Write only the number of lines in the entries below that contain the string "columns".

**DATA EXTRACTS:**
------------------------------------

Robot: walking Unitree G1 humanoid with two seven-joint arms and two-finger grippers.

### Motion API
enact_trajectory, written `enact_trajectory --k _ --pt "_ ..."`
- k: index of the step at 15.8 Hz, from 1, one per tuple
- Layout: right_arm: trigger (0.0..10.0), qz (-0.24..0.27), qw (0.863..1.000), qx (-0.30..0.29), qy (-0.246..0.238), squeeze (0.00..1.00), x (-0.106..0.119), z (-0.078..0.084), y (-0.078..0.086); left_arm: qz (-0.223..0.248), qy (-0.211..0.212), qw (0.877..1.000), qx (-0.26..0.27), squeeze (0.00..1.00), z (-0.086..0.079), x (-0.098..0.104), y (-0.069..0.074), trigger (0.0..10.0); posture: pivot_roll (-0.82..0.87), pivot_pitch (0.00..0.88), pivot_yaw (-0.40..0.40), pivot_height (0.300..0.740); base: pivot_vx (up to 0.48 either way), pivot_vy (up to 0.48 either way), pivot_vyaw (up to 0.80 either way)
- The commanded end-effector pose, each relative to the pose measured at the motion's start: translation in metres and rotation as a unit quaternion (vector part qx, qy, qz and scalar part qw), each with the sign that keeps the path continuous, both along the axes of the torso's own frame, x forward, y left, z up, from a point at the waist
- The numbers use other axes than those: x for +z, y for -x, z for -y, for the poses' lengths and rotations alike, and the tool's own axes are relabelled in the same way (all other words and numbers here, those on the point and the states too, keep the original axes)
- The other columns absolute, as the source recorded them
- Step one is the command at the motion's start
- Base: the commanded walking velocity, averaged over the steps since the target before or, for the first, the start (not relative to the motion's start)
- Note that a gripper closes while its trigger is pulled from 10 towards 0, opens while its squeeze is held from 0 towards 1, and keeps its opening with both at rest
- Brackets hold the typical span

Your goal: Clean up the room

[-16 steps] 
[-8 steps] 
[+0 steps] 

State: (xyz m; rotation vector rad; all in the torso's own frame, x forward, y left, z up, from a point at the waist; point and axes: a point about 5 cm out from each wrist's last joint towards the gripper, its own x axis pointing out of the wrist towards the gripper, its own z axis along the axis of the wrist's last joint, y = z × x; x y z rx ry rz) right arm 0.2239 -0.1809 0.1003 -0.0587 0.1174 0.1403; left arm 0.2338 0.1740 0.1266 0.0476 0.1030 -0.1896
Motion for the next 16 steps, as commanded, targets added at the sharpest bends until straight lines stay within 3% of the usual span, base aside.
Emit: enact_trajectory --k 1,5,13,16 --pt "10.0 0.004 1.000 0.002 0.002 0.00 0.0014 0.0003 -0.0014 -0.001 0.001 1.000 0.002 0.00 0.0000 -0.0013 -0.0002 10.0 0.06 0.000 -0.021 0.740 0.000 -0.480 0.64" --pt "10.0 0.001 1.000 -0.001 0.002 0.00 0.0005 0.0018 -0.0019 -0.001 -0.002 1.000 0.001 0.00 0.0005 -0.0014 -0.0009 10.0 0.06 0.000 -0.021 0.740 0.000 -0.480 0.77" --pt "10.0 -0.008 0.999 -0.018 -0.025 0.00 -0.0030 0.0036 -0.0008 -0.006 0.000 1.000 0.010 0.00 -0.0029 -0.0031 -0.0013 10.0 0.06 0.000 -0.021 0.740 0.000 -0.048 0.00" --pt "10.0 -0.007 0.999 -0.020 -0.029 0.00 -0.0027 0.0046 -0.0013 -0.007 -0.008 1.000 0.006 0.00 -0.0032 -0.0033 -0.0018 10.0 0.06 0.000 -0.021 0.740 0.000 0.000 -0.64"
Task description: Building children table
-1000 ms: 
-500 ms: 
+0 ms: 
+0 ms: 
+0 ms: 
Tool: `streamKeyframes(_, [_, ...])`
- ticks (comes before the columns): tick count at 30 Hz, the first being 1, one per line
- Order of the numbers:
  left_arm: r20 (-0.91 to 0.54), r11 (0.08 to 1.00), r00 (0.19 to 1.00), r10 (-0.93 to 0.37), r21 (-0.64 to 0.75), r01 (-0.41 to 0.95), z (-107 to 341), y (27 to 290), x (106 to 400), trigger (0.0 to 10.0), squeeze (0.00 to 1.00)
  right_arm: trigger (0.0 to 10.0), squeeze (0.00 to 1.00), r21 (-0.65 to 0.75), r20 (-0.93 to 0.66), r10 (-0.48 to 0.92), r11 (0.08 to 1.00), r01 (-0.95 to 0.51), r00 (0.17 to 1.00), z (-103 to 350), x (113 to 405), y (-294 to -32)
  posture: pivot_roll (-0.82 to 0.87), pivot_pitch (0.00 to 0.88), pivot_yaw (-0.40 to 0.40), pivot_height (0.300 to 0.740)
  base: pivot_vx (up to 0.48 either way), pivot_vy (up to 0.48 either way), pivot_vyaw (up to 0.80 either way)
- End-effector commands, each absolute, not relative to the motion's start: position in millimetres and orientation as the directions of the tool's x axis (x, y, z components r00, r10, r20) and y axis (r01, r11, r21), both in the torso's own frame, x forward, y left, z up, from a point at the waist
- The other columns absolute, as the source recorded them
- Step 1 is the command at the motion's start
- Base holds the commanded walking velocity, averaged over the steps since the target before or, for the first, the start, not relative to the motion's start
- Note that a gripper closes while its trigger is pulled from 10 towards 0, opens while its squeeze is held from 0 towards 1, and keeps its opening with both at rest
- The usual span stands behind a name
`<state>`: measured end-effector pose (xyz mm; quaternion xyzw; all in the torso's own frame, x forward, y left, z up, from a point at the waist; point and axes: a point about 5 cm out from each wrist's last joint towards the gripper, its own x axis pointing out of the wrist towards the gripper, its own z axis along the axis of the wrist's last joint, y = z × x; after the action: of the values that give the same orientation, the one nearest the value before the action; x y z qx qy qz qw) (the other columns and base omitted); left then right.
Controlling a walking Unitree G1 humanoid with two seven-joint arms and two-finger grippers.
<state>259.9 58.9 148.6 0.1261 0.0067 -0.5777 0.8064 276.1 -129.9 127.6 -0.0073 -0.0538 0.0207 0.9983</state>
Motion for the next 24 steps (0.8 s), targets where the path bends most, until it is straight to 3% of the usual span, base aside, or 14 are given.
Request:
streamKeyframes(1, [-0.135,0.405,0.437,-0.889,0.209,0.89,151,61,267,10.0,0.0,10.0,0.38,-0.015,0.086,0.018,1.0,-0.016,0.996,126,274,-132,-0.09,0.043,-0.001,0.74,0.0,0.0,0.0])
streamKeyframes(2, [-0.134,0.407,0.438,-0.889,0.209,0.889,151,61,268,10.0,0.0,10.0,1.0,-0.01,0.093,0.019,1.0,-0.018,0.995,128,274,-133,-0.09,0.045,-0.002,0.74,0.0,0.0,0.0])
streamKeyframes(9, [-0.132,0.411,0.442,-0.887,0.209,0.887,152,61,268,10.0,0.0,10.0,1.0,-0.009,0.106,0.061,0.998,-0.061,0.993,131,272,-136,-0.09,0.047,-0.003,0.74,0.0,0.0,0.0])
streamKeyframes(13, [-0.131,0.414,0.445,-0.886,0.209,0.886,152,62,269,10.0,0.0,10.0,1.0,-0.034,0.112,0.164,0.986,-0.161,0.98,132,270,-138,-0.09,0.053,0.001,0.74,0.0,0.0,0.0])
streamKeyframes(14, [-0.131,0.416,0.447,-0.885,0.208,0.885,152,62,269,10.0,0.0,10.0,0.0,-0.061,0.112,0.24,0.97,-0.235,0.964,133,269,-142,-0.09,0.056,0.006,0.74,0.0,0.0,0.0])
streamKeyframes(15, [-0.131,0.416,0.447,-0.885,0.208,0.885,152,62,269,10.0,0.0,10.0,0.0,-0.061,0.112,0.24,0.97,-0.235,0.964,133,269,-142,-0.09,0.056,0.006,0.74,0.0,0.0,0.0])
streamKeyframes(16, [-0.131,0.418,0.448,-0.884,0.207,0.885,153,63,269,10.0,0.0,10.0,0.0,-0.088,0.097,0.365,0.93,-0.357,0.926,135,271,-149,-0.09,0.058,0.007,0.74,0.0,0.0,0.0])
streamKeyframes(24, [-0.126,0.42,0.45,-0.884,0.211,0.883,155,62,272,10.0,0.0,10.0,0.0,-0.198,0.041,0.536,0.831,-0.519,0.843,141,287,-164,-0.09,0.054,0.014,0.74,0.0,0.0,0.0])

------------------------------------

**EXPECTED ANSWER:** 4